Async I/O, event loops, coroutines, schedulers—these terms haunted me for years. They appeared together so often that I assumed they were the same thing, or at least variations of the same idea. Every time I thought I understood one, another would appear in a context that made me doubt everything.
Then I finally saw them as layers, not synonyms. And everything clicked.
The Hierarchy I Wish Someone Had Shown Me Earlier
My confusion came from a simple mistake: I was treating these concepts as alternatives or variations when they're actually layers stacked on top of each other. Once I drew this picture, years of confusion evaporated:
┌─────────────────────────────────────────┐
│ Programming Model │ ← What your code looks like
│ async/await, callbacks, ... │
├─────────────────────────────────────────┤
│ Scheduler │ ← Who decides what runs next
│ coroutines, green threads, tasks │
├─────────────────────────────────────────┤
│ Event Loop │ ← The wait-and-dispatch cycle
├─────────────────────────────────────────┤
│ I/O Multiplexing │ ← OS-level capability
│ epoll, kqueue, io_uring │
├─────────────────────────────────────────┤
│ Async I/O │ ← The goal: non-blocking I/O
└─────────────────────────────────────────┘
From bottom to top:
Async I/O is the goal—initiate an I/O operation without blocking, get notified later. The opposite is synchronous I/O: call read(), thread freezes, get result, continue.
I/O Multiplexing is the OS tool that makes it possible—one thread watching many file descriptors, handling whichever becomes ready. On Linux it's epoll, on macOS it's kqueue.
Event Loop is the program structure that uses this tool—a while loop that waits for events and dispatches handlers.
Scheduler decides who runs when—when multiple coroutines or callbacks want to run, who goes first?
Programming Model is what your code looks like—callbacks, Promises, async/await. This is syntax and code organization.
The reason these get conflated is that frameworks bundle them together. When someone says "Node.js uses async I/O," they're actually describing five layers at once. No wonder I was confused.
The Misconception That Held Me Back
Here's what I got wrong for years: I thought epoll_wait was like polling—constantly checking if something happened. It's not. Understanding this distinction was my breakthrough moment.
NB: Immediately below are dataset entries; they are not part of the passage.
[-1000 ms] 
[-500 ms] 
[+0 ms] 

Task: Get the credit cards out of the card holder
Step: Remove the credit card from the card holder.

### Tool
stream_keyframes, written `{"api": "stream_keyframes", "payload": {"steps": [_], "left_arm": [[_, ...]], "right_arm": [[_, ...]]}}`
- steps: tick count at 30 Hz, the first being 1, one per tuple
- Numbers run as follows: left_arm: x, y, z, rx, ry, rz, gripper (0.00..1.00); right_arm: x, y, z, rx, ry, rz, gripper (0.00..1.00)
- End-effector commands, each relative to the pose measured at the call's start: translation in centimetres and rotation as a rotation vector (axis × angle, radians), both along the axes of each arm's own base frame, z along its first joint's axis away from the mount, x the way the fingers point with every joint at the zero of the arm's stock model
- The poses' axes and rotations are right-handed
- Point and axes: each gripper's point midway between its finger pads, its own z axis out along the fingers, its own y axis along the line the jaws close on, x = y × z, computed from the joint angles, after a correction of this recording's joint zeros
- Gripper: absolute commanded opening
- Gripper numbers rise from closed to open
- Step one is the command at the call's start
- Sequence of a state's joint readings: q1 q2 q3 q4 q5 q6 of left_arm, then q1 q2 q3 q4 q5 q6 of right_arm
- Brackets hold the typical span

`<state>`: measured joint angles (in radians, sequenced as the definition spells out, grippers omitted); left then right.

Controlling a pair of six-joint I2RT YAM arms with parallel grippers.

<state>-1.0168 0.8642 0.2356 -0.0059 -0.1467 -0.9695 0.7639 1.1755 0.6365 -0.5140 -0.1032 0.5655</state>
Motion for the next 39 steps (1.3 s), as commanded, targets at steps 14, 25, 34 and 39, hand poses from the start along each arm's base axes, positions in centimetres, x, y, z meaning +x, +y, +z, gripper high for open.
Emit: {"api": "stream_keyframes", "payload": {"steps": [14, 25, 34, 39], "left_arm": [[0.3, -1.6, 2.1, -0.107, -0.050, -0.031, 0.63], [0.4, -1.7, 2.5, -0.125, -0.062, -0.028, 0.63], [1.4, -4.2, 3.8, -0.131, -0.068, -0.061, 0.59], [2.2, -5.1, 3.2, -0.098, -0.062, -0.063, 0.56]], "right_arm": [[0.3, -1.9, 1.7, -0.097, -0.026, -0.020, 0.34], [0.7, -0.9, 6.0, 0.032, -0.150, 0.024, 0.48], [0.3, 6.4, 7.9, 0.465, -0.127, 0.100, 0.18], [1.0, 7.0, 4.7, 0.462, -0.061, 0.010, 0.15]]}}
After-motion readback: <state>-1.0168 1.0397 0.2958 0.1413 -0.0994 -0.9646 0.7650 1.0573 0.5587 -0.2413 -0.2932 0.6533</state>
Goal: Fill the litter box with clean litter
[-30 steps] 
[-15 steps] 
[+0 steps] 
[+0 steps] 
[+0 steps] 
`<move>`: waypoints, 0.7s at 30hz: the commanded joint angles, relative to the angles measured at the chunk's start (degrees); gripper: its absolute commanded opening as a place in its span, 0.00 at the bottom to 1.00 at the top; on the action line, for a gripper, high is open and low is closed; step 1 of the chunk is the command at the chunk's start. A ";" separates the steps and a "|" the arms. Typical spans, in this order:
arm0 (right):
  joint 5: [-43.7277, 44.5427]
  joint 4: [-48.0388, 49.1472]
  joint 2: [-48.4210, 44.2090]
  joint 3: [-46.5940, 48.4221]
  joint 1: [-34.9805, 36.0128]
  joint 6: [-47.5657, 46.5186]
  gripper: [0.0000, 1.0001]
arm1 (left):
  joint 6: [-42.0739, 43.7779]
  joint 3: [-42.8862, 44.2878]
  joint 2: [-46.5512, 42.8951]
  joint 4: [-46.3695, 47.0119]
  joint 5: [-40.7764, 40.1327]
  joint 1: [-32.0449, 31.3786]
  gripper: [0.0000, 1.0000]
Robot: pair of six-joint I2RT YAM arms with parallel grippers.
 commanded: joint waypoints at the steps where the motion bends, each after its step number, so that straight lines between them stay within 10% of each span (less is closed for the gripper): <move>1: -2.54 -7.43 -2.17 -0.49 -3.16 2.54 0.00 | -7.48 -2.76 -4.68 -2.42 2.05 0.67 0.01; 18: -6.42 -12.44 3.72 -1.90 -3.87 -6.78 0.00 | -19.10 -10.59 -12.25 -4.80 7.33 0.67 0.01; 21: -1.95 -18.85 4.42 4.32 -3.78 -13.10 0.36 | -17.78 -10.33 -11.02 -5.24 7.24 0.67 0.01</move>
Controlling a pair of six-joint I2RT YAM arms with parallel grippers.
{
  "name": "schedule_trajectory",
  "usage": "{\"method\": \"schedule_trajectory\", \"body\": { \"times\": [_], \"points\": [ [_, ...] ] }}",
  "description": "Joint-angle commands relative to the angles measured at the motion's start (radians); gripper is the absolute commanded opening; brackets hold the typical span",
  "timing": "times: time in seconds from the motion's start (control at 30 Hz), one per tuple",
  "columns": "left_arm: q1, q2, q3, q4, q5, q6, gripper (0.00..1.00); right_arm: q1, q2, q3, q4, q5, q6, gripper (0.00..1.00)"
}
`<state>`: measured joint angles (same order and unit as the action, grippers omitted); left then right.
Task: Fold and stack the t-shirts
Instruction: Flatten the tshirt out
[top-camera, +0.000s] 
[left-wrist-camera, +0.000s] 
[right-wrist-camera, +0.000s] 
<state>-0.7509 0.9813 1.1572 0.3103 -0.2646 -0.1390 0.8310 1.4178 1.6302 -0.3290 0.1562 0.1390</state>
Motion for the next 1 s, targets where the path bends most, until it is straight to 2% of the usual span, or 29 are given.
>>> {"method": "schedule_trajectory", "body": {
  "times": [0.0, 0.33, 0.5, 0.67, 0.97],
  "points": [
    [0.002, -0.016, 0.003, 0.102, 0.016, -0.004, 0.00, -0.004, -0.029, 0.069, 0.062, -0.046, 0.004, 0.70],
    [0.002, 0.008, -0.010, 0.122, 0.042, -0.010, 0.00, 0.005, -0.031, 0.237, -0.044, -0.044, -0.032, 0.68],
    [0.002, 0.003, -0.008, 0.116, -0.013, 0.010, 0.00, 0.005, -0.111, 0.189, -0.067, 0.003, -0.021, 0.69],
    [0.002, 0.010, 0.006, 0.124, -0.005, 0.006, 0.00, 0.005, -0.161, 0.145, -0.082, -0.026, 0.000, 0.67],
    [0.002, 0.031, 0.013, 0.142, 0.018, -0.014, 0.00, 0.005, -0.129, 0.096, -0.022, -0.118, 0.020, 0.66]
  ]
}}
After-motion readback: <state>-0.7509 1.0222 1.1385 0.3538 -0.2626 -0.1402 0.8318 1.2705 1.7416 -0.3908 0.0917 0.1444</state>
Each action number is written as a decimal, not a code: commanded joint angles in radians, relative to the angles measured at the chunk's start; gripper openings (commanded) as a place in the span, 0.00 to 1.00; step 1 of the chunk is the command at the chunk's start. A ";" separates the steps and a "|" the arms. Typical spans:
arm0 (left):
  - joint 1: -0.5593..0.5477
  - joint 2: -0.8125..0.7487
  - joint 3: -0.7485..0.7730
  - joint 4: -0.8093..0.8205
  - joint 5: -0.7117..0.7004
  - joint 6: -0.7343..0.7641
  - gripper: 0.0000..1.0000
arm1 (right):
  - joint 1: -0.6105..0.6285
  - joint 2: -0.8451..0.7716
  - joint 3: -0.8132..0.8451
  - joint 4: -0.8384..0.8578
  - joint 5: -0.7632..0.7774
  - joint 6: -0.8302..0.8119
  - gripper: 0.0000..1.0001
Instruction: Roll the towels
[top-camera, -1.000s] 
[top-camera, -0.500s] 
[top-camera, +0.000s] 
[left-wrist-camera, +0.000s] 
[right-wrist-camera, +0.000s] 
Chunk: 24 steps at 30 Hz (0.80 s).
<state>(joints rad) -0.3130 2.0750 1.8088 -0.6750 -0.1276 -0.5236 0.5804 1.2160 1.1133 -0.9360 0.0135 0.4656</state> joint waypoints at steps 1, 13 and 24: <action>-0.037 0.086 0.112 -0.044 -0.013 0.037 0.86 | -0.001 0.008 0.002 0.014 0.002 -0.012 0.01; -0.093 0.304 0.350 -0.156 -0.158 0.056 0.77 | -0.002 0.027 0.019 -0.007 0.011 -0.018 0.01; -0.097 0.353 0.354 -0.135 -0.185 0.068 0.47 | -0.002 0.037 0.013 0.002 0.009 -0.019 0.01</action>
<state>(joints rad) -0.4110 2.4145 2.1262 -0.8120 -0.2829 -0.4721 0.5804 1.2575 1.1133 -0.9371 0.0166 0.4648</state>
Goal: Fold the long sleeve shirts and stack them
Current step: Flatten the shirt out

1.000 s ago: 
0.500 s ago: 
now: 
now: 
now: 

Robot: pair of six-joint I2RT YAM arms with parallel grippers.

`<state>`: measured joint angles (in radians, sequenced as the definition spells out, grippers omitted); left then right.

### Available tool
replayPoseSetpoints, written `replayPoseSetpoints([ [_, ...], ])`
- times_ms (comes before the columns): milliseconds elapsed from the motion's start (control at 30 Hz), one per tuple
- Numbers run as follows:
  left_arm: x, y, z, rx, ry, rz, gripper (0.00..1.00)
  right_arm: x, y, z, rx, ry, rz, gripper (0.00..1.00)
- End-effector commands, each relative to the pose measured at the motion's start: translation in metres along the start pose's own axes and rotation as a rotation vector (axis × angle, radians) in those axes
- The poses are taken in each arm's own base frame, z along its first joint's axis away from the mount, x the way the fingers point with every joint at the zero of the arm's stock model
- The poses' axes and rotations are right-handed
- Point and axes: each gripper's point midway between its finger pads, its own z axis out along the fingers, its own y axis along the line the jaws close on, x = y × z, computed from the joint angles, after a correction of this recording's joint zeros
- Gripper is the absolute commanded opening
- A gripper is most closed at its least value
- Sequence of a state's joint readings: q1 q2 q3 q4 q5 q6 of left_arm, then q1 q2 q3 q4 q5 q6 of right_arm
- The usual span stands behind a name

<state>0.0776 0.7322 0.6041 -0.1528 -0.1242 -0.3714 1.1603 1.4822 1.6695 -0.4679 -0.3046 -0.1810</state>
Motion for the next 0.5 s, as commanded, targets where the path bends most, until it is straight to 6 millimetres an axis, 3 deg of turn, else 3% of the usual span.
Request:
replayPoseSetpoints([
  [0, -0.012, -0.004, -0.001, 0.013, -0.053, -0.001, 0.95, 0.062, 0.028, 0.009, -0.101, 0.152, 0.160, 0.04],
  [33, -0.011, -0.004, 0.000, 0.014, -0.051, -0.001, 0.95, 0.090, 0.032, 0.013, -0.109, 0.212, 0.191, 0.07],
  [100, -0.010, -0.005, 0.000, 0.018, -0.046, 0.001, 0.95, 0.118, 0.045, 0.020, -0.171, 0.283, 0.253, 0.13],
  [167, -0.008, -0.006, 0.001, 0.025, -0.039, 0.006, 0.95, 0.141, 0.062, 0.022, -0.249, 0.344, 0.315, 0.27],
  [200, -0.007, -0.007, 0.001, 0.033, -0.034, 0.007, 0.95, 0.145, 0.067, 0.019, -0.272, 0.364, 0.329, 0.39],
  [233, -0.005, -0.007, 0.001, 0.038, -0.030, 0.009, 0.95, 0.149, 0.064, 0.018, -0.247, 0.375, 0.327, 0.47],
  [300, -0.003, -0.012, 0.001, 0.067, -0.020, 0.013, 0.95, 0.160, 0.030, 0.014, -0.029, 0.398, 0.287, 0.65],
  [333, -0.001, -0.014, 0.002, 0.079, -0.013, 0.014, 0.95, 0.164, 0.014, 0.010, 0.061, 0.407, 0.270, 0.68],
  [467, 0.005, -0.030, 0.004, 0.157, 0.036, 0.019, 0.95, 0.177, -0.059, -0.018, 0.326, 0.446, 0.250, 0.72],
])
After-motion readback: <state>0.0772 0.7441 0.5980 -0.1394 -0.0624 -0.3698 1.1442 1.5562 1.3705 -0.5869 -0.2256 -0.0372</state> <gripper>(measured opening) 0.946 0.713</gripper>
There are two different kinds of "waiting" in async I/O, and I kept conflating them.
The first is waiting for a specific I/O operation. Traditional synchronous blocking I/O works this way: you call read(socket), and your entire thread freezes on that one line, waiting for that one socket's data. Until data arrives, you can't do anything else. Async I/O eliminates this: you can issue multiple I/O requests and go do other work.
The second is waiting in the event loop. After the event loop has processed all ready tasks, if there's nothing left to do, it calls epoll_wait. This isn't waiting for a specific I/O—it's waiting for "any event I care about to happen." And crucially, this wait is active: the scheduler deliberately calls epoll_wait, sets a timeout, and lets the thread sleep. If an event arrives during that time, the thread wakes up to handle it. If the timeout expires, it wakes up to check timers.
So epoll_wait is not "the OS will knock on your door when something happens." It's you actively going to check, but you can check for many things at once, set a maximum wait time, and your thread sleeps during the wait consuming zero CPU. If you never call epoll_wait, you never get notified. There's no mechanism where the OS interrupts your running code to say "hey, I/O is ready." All I/O notifications come through this "go and collect" action.
To summarize: if you ask whether the process needs to stop and wait for a specific I/O (like a blocking read call), the answer is absolutely not. But if you ask whether the process waits during epoll_wait to collect notifications, yes—that's the process's sleep time, the essence of the "wait for events" phase in an event loop.
This distinction sounds subtle, but it unlocked everything else for me.
I/O Multiplexing vs True Async I/O
While I was at it, I discovered another distinction I'd been missing.
"Multiplexing" means one wait can watch many things. Without it, to wait on 100 sockets, you'd need 100 threads, each watching one. With multiplexing (epoll/kqueue), one thread can tell the kernel: "These 100 sockets—wake me if any of them has activity." One thread, 100 concurrent waits.
But here's where it gets interesting. The difference between I/O multiplexing and "true" async I/O is who moves the data.
With I/O multiplexing (epoll model): when epoll_wait returns, it tells you "these file descriptors are ready," but the data is still in the kernel buffer. You have to call read() to copy data into user space. This read() is fast (data is already in kernel buffer), but it's still a synchronous call.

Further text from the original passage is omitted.